Farm lending by U.S. commercial banks soared during the fourth quarter of 2012 as farmers borrowed at low interest rates to buy costly livestock feed, new machinery, and fuel for harvest as well as to prepay for seed and fertilizer for the 2013 crop season, the Federal Reserve Bank of Kansas City said Jan. 30.
Bankers reported a spike in farm machinery and equipment loans during the quarter as farmers purchased the big-ticket items before potential adverse changes in U.S. tax laws in 2013. Record crop and rangeland prices in many areas of the Corn Belt and Plains added collateral to farmer balance sheets, at a time when interest rates were at or near record lows as the Fed manages the U.S. economic recovery.
“Total volumes for non-real estate farm loans rose at the fastest pace in three years during the quarter as commercial banks made more loans at higher average amounts,” the Fed said in its agricultural finance data book based on a November national survey of 250 ag bankers.
Demand for loans was strong among livestock producers as they struggled with soaring grain and hay prices, which soared amid the worst summer drought in the United States in more than 50 years. Rising fertilizer and seed prices enticed many grain producers to buy 2013 supplies now rather than wait.
“Loan volumes for feeder livestock rose further as prices for feeder livestock remained high due to short supplies resulting from past herd liquidations,” the survey said.
The uncertainty of government tax policy for 2013 amid the contentious budget negotiations over the year-end “fiscal cliff” also spurred grain farmers, who benefited from massive crop insurance payments that buoyed their finances, to make capital spending purchases rather than risk loss of tax breaks in 2013.
“Tax provisions allowing accelerated depreciation on qualifying farm asset purchases such as machinery, equipment, and special-use or single-purpose agribusiness buildings, including grain bins, drying systems, and livestock barns, were set to expire at the close of 2012,” the Fed survey said. “Producers taking advantage of the tax incentive helped to more than double the volume of farm machinery and equipment loans compared with last year.”
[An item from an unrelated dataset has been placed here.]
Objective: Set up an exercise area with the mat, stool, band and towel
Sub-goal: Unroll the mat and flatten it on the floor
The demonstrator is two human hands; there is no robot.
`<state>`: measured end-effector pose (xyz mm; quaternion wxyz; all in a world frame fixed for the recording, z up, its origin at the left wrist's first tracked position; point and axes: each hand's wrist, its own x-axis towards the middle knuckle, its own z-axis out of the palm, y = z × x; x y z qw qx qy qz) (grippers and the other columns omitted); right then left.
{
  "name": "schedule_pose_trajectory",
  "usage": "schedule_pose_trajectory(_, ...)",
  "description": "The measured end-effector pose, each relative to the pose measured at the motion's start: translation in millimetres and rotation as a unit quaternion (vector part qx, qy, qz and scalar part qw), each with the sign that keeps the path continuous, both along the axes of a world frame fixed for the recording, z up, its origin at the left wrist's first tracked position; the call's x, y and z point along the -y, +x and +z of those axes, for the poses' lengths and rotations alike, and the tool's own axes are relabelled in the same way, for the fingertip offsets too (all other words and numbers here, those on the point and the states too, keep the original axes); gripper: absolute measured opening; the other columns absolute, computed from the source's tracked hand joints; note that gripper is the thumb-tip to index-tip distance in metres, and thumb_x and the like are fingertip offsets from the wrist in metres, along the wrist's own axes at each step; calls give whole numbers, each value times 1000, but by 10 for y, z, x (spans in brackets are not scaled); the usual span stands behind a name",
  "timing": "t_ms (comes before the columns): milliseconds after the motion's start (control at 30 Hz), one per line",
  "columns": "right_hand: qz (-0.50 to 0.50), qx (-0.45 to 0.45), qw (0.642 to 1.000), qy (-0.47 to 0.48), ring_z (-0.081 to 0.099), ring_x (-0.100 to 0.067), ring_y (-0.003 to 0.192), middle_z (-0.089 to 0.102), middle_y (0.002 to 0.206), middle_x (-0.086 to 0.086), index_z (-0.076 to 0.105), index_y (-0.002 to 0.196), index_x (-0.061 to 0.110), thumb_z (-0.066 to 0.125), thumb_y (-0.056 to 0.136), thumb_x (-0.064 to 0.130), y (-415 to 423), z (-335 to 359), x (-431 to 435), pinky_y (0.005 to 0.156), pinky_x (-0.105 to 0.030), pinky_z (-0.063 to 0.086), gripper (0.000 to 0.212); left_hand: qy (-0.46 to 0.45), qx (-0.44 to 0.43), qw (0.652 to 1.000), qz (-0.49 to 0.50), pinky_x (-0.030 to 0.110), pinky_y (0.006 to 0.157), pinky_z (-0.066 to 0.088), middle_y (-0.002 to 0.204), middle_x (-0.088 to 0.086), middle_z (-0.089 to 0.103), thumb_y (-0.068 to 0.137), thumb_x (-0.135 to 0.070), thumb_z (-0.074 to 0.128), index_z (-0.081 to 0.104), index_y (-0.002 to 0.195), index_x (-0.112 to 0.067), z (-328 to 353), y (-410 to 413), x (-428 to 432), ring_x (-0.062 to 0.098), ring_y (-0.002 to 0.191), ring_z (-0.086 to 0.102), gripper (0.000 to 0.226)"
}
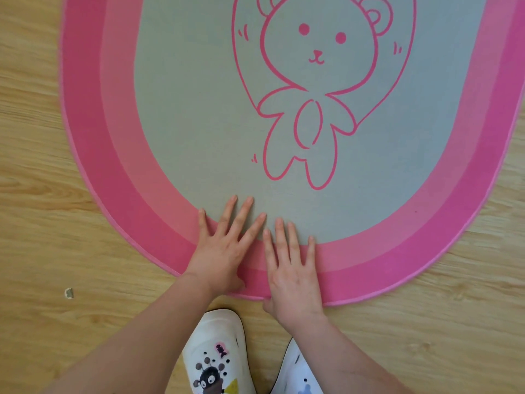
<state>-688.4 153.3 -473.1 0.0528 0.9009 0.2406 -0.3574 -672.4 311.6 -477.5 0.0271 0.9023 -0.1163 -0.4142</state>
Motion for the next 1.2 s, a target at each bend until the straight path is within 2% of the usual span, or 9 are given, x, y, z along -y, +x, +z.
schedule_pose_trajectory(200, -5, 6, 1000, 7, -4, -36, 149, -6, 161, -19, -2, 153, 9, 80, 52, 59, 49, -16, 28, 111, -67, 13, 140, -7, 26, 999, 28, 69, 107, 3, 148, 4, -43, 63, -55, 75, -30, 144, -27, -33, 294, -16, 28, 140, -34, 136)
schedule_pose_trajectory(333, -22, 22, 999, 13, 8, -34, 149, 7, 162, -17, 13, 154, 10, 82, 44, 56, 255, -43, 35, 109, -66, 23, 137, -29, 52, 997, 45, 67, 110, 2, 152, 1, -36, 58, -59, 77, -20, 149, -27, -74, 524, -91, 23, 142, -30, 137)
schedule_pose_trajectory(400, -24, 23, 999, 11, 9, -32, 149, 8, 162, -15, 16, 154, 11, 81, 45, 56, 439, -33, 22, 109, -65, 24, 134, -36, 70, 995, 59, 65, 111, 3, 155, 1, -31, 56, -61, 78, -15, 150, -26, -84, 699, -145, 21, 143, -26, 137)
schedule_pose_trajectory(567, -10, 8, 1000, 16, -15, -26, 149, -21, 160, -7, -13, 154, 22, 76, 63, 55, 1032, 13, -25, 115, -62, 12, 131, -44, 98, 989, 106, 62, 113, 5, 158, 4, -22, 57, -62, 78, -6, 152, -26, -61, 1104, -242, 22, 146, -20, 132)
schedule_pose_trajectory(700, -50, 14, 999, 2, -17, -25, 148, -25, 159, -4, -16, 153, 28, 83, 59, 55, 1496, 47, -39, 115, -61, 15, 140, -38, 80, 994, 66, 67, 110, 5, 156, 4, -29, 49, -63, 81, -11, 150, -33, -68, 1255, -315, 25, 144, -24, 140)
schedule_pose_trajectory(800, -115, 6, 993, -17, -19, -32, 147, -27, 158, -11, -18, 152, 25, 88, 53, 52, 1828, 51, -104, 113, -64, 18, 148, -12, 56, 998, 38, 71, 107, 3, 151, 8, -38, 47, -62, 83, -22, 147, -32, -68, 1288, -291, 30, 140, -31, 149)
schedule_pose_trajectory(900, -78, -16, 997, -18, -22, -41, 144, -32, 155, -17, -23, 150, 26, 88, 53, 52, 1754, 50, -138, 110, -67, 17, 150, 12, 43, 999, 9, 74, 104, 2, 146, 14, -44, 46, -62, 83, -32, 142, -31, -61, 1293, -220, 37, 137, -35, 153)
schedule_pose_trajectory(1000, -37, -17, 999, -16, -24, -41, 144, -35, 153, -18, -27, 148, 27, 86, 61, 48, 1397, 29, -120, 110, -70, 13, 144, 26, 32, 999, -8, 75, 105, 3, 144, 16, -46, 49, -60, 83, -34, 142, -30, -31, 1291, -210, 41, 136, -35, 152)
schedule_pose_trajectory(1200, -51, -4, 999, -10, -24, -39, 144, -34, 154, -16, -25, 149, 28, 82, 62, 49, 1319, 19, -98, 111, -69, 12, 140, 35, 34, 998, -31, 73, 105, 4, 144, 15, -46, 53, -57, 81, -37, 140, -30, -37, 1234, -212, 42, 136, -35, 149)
Despite soaring land prices, commercial bankers reported an upward spike in farm real estate loans heading into the fourth quarter as farmers worried about potential wild cards in tax policy in Washington. Sellers became more willing and buyers snapped up land.
“Elevated farmland prices and potential changes in tax policies motivated more landowners to sell before the end of the year,” the Fed survey said. “As a result, most agricultural bankers expected gains in farmland values to moderate during the next year and level off at record-high levels,” the Fed added.